(RECORDS PROVIDED begins)
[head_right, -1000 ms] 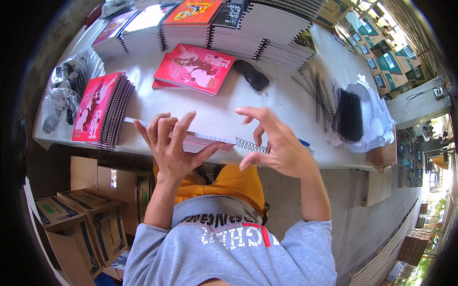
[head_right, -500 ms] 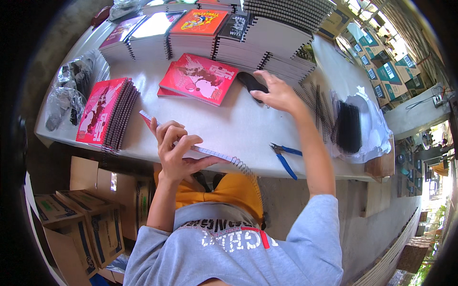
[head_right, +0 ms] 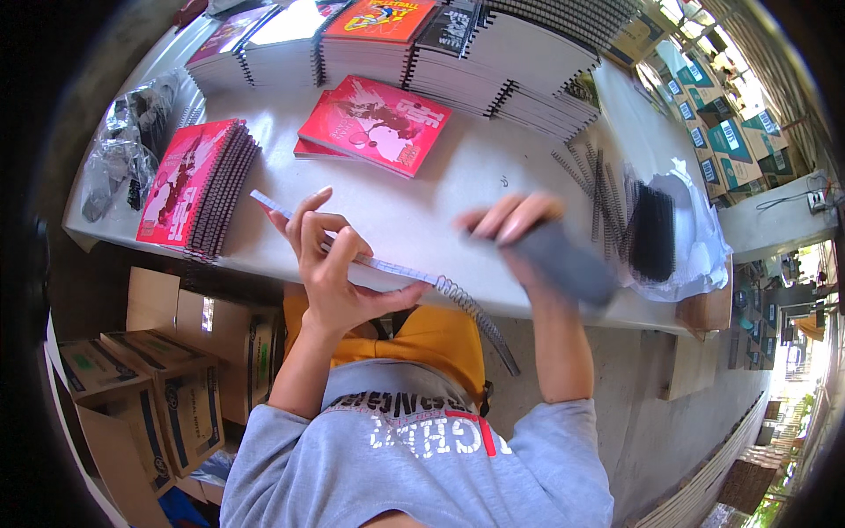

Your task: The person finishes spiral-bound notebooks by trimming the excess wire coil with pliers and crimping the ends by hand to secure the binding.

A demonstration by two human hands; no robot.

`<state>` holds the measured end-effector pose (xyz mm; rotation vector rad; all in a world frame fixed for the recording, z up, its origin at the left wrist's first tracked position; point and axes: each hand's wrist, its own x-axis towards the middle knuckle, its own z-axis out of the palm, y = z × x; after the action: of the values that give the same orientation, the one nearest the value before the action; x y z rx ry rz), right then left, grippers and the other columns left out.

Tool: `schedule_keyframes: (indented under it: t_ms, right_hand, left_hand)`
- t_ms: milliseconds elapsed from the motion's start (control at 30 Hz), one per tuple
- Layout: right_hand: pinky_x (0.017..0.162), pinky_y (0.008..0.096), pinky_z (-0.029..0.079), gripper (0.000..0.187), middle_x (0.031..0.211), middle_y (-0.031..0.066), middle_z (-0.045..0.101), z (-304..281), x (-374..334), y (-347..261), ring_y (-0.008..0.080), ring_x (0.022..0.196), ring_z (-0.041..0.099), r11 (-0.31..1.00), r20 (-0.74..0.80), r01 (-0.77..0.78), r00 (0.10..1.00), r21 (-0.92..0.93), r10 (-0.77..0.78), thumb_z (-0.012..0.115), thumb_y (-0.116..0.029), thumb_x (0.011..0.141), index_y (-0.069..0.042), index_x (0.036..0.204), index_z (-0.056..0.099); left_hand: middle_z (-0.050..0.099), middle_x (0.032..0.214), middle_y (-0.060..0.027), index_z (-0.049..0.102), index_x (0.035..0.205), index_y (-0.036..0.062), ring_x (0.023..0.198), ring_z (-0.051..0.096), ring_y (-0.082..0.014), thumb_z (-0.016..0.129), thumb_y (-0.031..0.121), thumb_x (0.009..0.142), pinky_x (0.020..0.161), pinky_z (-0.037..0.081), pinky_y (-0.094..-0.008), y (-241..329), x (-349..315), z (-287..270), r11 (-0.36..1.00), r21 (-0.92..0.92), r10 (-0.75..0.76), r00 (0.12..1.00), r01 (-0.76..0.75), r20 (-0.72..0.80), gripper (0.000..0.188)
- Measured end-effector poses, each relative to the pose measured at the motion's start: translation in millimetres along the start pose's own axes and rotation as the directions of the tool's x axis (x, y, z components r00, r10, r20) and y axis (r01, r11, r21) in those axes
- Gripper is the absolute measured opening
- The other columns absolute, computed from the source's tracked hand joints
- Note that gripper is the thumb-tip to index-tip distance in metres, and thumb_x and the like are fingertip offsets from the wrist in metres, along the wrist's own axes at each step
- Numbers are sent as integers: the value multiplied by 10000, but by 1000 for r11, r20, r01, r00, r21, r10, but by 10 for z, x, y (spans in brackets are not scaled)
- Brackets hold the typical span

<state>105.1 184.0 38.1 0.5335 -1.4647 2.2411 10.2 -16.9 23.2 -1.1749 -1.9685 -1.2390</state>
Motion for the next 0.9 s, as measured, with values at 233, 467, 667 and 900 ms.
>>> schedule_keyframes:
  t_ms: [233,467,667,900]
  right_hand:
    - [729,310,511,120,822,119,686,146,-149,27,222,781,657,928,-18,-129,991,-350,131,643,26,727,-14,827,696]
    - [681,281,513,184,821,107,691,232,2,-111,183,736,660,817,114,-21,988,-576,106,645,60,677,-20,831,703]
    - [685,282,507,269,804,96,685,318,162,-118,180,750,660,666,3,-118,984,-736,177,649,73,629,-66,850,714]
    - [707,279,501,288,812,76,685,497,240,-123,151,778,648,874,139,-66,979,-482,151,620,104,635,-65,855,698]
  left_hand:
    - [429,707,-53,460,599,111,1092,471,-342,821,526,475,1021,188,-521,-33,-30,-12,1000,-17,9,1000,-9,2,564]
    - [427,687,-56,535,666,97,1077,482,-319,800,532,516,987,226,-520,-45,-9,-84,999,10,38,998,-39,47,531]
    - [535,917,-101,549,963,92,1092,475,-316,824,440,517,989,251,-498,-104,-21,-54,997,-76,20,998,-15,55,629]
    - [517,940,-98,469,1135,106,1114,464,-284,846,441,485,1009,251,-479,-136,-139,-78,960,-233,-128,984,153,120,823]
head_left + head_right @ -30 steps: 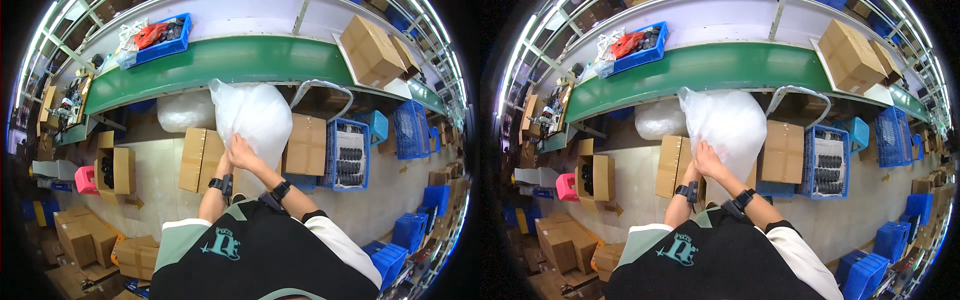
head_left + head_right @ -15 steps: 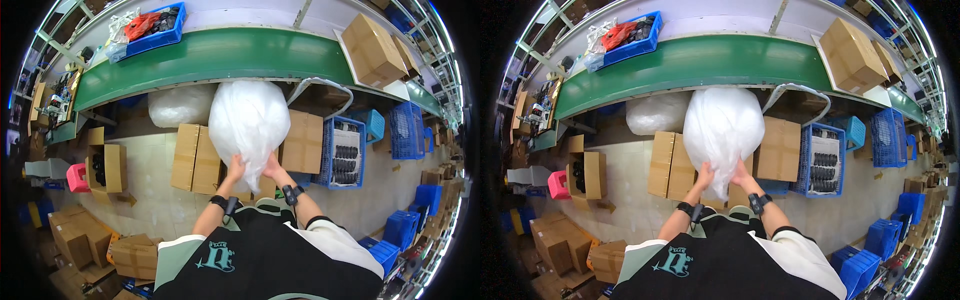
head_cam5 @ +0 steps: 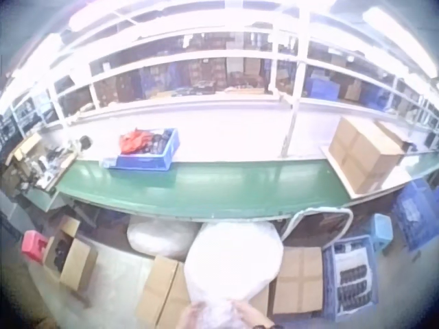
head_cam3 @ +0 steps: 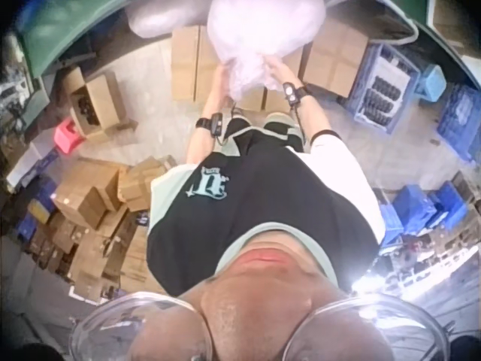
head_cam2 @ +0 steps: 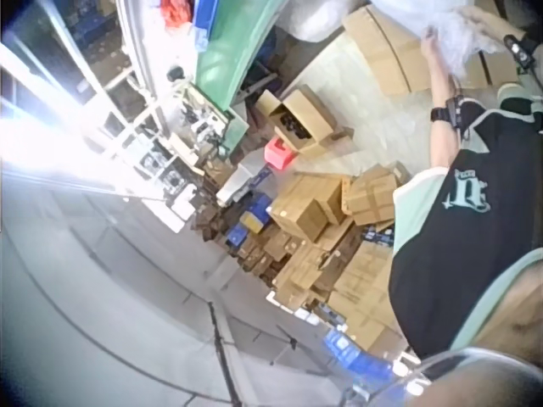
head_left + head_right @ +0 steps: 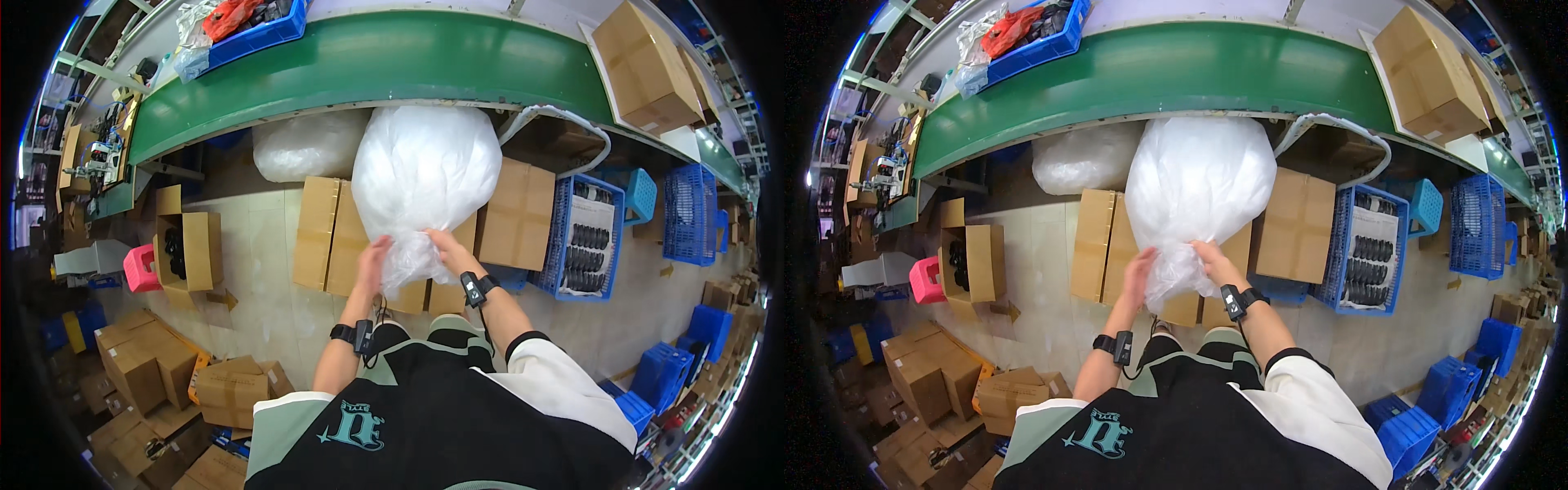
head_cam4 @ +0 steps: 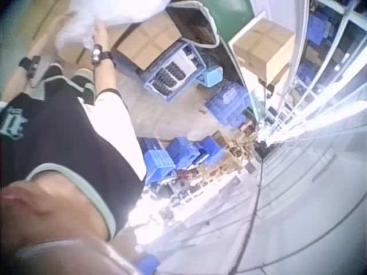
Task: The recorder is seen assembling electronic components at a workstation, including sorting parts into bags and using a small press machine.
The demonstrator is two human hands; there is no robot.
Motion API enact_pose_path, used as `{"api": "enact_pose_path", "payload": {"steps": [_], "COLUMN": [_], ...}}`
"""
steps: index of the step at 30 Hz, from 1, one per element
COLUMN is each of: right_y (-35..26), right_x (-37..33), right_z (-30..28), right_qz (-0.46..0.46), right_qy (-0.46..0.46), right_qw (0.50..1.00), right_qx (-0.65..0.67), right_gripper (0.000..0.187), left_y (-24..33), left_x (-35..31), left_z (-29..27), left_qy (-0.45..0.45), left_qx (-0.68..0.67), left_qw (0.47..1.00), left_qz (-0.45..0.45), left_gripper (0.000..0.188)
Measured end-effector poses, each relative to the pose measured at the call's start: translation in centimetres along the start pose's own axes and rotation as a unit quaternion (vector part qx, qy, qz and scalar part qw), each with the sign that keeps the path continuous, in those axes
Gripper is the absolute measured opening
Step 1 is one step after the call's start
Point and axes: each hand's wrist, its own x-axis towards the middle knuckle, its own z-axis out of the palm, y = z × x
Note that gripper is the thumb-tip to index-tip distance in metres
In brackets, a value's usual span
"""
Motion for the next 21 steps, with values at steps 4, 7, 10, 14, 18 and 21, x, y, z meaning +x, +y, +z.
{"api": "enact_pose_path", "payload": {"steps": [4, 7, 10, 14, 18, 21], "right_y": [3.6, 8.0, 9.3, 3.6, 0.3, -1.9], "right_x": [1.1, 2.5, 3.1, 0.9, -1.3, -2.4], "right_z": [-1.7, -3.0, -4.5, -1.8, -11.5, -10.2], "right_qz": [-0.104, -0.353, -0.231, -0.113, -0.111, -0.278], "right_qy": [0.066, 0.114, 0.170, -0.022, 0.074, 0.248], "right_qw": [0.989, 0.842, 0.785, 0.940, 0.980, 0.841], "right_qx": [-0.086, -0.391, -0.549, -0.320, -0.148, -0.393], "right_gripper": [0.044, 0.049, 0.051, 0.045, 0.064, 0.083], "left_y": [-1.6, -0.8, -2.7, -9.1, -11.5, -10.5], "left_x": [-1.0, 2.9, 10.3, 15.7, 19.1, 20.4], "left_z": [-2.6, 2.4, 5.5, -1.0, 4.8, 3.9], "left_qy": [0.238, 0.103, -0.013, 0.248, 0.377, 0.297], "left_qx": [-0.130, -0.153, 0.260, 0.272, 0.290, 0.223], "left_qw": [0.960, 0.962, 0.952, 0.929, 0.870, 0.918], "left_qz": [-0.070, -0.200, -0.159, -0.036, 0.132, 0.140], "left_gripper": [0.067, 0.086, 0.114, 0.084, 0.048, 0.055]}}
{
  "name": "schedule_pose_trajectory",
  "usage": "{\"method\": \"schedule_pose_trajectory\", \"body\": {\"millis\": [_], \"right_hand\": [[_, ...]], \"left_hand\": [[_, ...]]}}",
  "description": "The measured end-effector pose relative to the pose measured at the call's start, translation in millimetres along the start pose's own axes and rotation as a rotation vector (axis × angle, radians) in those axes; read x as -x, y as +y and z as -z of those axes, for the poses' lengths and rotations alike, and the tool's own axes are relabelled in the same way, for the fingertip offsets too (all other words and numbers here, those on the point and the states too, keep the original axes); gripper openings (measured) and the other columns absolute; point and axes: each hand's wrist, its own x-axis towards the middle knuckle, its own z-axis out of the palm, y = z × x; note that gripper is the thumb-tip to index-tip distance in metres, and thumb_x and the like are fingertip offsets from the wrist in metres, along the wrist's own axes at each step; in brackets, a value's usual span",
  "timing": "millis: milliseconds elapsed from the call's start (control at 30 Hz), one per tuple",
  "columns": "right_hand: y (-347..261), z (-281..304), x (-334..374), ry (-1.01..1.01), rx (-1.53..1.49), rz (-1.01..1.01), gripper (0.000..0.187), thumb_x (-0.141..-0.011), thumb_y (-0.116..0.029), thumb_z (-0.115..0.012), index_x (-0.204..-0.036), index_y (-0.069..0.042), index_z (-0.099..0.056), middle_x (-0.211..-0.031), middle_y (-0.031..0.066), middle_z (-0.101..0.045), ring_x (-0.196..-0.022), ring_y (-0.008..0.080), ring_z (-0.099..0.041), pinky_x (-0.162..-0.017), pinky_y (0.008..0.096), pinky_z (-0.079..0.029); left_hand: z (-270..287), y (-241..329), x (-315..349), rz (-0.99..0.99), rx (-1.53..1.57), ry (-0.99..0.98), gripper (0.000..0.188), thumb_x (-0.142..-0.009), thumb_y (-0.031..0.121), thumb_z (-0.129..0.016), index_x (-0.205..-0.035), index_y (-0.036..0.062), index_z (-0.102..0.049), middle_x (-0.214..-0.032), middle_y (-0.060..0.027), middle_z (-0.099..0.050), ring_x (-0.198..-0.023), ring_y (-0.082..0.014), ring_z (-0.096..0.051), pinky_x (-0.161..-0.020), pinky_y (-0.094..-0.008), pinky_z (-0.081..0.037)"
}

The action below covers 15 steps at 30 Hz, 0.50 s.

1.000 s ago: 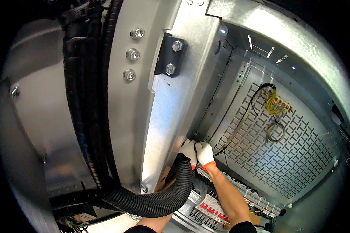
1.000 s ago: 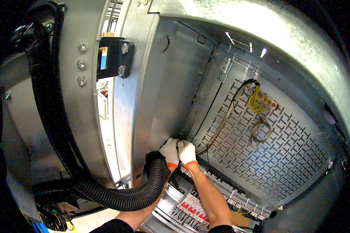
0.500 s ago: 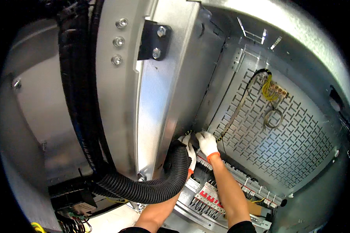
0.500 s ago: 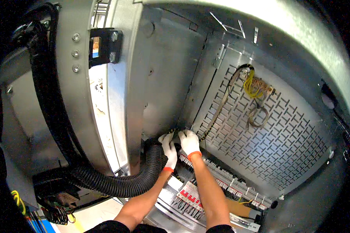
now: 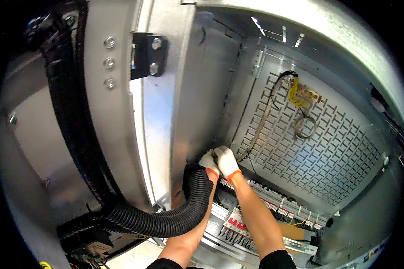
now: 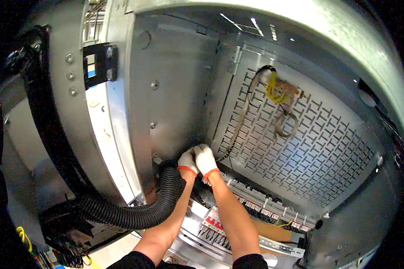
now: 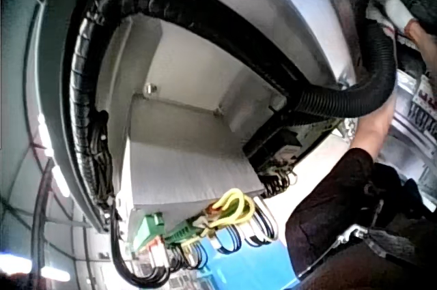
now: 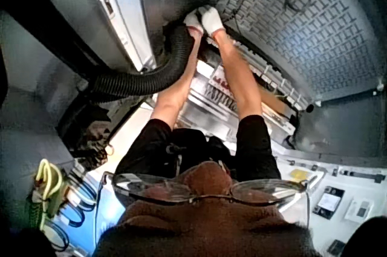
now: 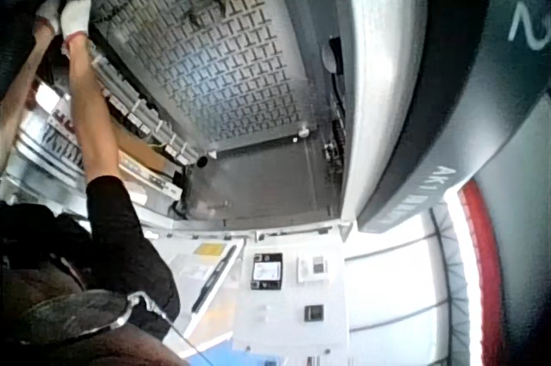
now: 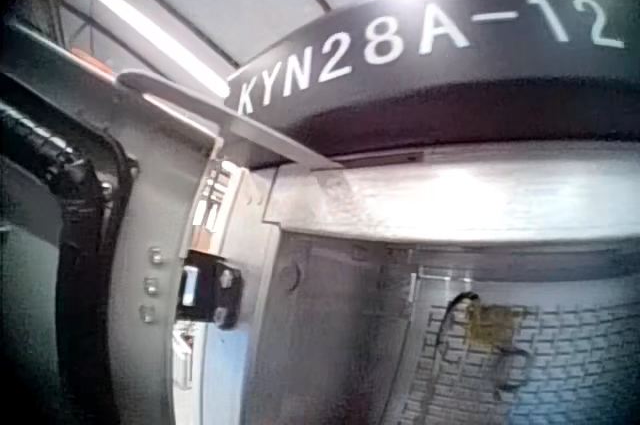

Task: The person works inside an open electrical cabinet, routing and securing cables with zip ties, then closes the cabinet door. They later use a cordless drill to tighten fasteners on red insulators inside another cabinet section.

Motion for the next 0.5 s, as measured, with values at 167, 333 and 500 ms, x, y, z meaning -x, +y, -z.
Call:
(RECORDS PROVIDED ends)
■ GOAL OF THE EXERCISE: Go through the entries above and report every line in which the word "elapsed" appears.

■ SOLUTION FOR THIS PROBLEM:
- t_ms: milliseconds elapsed from the motion's start (control at 30 Hz), one per tuple
  "timing": "millis: milliseconds elapsed from the call's start (control at 30 Hz), one per tuple",

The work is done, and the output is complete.